▸ **Exercise goal**:
For this exercise, copy the data exactly and omit any images.

▸ **The data**:
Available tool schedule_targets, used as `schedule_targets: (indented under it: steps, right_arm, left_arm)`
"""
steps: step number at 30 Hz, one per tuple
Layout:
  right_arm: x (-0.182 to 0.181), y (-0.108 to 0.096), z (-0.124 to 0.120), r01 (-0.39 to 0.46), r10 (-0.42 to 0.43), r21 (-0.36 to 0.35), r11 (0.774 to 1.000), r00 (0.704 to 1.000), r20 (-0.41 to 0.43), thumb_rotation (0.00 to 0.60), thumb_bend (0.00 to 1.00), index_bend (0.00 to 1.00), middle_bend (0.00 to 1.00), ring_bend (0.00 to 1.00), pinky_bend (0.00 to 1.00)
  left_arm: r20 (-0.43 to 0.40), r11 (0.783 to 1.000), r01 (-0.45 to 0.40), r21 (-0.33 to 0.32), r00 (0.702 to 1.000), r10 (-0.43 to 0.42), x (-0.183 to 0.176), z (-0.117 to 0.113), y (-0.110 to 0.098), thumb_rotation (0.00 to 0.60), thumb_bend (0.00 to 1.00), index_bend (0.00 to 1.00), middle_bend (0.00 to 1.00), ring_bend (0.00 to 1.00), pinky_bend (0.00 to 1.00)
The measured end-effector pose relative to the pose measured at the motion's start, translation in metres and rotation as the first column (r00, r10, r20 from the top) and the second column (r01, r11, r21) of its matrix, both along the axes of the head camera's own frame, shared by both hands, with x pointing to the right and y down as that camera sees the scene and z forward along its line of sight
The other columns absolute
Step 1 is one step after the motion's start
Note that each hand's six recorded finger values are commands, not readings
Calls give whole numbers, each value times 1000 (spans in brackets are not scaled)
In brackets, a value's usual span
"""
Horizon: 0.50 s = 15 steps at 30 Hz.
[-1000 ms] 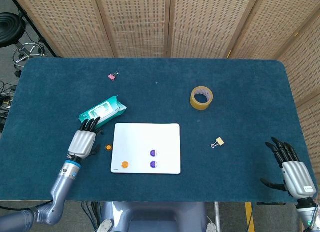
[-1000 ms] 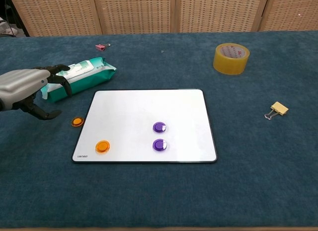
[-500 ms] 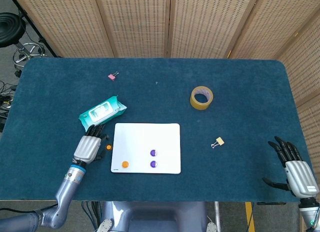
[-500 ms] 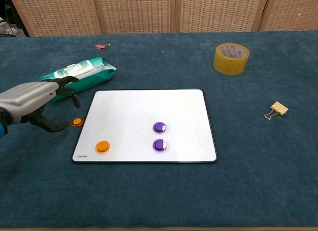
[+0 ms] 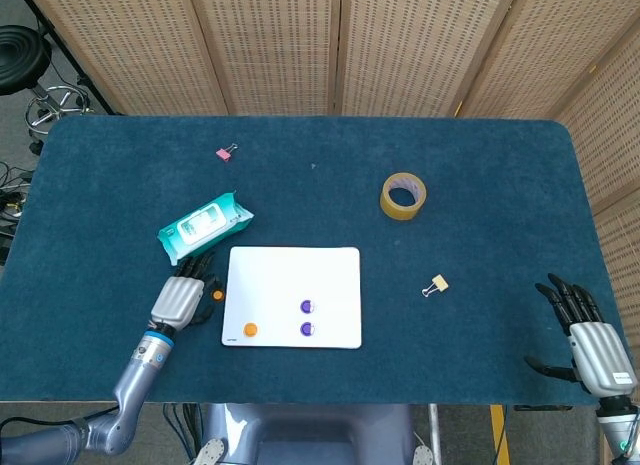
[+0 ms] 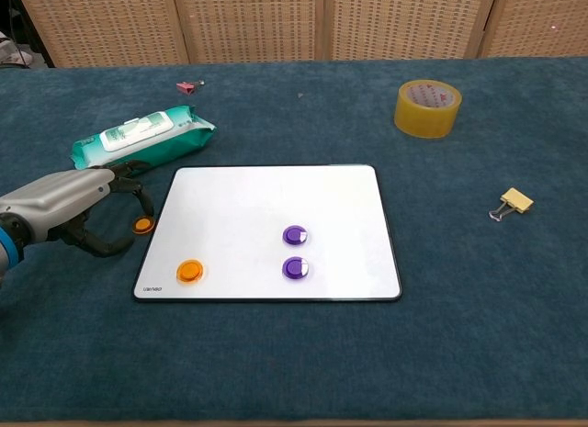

▸ **Answer area**:
Available tool schedule_targets, used as `schedule_targets: (indented under it: steps, right_arm, left_arm)`
"""
steps: step number at 30 Hz, one per tuple
Layout:
  right_arm: x (-0.182 to 0.181), y (-0.108 to 0.096), z (-0.124 to 0.120), r01 (-0.39 to 0.46), r10 (-0.42 to 0.43), r21 (-0.36 to 0.35), r11 (0.774 to 1.000), r00 (0.704 to 1.000), r20 (-0.41 to 0.43), thumb_rotation (0.00 to 0.60), thumb_bend (0.00 to 1.00), index_bend (0.00 to 1.00), middle_bend (0.00 to 1.00), ring_bend (0.00 to 1.00), pinky_bend (0.00 to 1.00)
  left_arm: r20 (-0.43 to 0.40), r11 (0.783 to 1.000), r01 (-0.45 to 0.40), r21 (-0.33 to 0.32), r00 (0.702 to 1.000), r10 (-0.43 to 0.42), x (-0.183 to 0.176), z (-0.117 to 0.113), y (-0.110 to 0.098), thumb_rotation (0.00 to 0.60), thumb_bend (0.00 to 1.00), index_bend (0.00 to 1.00), middle_bend (0.00 to 1.00), ring_bend (0.00 to 1.00), pinky_bend (0.00 to 1.00)
The measured end-effector pose relative to the pose measured at the motion's start, translation in metres and rotation as the first column (r00, r10, r20 from the top) and the second column (r01, r11, r21) of its matrix, both along the axes of the head camera's own frame, shared by both hands, with x pointing to the right and y down as that camera sees the scene and z forward along its line of sight
The other columns absolute
Step 1 is one step after the motion's start
Note that each hand's six recorded finger values are commands, not readings
Calls give whole numbers, each value times 1000 (spans in brackets are not scaled)
In brackets, a value's usual span
"""
Horizon: 0.50 s = 15 steps at 30 Hz.
[-1000 ms] 
[-1000 ms] 
[-500 ms] 
[-500 ms] 
[+0 ms] 
[+0 ms] 

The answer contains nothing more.